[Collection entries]
________________
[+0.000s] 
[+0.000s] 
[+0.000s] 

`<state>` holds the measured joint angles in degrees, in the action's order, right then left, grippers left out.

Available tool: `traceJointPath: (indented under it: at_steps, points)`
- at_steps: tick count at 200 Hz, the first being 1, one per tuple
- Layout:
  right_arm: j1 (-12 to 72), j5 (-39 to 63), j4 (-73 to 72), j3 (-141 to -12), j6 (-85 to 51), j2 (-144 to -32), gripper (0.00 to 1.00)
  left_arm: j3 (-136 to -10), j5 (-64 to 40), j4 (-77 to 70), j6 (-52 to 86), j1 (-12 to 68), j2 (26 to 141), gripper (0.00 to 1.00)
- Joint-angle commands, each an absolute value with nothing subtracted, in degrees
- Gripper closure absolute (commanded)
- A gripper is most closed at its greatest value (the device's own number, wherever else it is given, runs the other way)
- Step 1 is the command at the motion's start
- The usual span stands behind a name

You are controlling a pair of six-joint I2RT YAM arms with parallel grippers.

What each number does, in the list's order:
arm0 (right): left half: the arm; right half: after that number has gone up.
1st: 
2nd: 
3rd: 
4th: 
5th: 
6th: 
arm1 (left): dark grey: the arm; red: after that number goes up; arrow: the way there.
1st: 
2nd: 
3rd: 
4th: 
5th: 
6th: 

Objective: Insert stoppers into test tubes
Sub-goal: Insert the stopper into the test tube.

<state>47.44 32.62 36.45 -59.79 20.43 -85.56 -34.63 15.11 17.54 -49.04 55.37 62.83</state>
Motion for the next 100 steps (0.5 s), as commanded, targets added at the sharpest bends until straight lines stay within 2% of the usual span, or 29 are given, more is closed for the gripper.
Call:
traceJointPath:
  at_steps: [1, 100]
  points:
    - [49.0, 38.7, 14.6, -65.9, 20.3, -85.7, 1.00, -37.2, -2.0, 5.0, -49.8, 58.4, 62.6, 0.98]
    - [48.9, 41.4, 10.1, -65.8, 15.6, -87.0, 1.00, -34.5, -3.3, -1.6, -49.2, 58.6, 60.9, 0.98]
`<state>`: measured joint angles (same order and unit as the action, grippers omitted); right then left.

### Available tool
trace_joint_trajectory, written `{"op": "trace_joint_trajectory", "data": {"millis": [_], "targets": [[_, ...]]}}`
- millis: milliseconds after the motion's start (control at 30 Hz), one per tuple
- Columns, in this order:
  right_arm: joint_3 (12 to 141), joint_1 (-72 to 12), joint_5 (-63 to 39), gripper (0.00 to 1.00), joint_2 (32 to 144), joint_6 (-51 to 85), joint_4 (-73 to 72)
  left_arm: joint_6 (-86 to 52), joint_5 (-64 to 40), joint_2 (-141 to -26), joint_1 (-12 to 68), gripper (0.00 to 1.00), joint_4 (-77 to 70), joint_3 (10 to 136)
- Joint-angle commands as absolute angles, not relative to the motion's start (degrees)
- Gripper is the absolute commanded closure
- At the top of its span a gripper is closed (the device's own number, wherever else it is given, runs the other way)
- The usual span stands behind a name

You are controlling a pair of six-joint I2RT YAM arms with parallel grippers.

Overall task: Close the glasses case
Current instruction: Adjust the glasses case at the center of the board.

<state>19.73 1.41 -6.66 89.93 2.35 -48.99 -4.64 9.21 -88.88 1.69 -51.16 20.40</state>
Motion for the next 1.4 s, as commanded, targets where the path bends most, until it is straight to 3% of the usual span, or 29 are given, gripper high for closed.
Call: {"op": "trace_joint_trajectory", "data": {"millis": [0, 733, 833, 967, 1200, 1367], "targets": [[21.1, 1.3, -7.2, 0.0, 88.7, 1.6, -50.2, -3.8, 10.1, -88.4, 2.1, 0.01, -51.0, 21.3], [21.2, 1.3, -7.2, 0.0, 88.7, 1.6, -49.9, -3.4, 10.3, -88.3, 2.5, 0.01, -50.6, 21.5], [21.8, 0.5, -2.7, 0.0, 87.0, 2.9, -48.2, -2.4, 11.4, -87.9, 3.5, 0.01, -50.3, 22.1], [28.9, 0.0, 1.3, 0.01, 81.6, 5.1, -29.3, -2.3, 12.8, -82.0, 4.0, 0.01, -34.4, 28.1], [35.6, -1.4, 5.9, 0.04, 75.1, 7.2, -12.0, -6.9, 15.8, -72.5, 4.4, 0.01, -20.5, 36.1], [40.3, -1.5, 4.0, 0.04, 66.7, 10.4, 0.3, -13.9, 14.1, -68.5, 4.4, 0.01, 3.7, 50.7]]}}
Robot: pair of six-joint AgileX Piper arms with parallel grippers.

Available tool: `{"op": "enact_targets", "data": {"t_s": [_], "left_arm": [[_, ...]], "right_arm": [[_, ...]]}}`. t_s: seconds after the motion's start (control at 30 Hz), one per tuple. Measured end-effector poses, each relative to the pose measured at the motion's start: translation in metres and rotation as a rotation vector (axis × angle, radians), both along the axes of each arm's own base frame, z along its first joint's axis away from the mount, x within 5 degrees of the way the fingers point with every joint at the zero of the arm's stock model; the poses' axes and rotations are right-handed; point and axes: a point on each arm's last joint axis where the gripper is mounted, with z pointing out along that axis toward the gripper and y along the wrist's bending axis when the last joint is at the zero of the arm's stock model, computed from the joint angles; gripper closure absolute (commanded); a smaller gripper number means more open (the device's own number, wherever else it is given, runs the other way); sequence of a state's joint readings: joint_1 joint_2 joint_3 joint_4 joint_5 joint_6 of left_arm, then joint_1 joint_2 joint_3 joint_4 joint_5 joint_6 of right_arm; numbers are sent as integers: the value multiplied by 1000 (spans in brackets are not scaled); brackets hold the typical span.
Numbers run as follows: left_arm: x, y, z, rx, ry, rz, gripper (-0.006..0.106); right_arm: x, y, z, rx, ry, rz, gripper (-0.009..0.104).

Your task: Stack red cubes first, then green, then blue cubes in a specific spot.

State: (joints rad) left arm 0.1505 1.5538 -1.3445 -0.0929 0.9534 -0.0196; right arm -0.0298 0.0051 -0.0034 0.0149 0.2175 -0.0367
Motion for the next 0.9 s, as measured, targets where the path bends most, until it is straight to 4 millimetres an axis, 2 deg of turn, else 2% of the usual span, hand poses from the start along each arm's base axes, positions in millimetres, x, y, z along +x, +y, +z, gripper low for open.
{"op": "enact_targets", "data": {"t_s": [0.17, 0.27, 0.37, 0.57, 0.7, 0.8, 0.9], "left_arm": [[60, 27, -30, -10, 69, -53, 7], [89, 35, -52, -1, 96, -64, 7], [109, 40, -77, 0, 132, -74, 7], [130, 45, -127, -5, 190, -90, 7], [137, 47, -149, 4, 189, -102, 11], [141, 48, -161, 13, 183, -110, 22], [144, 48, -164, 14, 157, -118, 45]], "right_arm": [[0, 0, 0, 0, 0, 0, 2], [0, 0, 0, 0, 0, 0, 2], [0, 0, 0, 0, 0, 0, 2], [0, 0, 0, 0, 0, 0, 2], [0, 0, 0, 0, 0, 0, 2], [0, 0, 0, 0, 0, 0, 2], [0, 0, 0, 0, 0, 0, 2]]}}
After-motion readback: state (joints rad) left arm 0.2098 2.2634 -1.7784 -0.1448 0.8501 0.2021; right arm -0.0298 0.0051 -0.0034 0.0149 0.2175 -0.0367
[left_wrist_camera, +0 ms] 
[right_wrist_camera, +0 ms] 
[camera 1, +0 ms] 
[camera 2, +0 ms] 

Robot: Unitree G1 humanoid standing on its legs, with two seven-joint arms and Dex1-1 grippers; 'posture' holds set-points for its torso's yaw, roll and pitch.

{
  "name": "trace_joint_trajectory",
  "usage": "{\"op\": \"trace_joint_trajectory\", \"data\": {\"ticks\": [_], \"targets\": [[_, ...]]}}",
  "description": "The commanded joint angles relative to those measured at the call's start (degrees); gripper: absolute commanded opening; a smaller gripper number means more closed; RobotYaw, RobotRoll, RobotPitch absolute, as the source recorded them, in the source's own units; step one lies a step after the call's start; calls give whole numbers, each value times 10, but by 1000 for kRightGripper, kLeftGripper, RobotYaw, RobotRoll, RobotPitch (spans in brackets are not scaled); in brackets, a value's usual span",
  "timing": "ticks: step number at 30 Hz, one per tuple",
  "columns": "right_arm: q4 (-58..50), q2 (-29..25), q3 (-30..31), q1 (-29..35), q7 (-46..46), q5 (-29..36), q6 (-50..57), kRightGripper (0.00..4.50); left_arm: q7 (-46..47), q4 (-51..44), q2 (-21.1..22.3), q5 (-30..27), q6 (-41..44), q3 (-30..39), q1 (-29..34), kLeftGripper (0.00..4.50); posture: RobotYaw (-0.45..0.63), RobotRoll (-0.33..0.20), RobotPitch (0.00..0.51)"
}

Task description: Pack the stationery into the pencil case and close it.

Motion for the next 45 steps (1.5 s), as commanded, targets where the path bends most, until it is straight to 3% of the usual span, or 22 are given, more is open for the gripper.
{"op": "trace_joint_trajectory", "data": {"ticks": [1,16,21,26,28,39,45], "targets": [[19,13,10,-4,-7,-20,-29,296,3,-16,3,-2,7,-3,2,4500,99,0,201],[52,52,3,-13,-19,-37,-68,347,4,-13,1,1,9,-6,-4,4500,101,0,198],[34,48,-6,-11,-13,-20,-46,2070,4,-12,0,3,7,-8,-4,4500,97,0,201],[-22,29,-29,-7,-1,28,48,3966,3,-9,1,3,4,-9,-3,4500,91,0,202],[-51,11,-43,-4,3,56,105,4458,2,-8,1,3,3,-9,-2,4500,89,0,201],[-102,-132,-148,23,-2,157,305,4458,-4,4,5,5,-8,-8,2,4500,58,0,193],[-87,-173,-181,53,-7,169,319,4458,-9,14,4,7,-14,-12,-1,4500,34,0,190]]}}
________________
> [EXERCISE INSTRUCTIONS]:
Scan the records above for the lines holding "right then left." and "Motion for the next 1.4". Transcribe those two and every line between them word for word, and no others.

> [RESULT OF THE TASK]:
`<state>`: measured joint angles (same order and unit as the action, grippers omitted); right then left.

### Available tool
trace_joint_trajectory, written `{"op": "trace_joint_trajectory", "data": {"millis": [_], "targets": [[_, ...]]}}`
- millis: milliseconds after the motion's start (control at 30 Hz), one per tuple
- Columns, in this order:
  right_arm: joint_3 (12 to 141), joint_1 (-72 to 12), joint_5 (-63 to 39), gripper (0.00 to 1.00), joint_2 (32 to 144), joint_6 (-51 to 85), joint_4 (-73 to 72)
  left_arm: joint_6 (-86 to 52), joint_5 (-64 to 40), joint_2 (-141 to -26), joint_1 (-12 to 68), gripper (0.00 to 1.00), joint_4 (-77 to 70), joint_3 (10 to 136)
- Joint-angle commands as absolute angles, not relative to the motion's start (degrees)
- Gripper is the absolute commanded closure
- At the top of its span a gripper is closed (the device's own number, wherever else it is given, runs the other way)
- The usual span stands behind a name

You are controlling a pair of six-joint I2RT YAM arms with parallel grippers.

Overall task: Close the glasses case
Current instruction: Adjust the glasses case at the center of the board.

<state>19.73 1.41 -6.66 89.93 2.35 -48.99 -4.64 9.21 -88.88 1.69 -51.16 20.40</state>
Motion for the next 1.4 s, as commanded, targets where the path bends most, until it is straight to 3% of the usual span, or 29 are given, gripper high for closed.

Nothing further is needed to complete the exercise.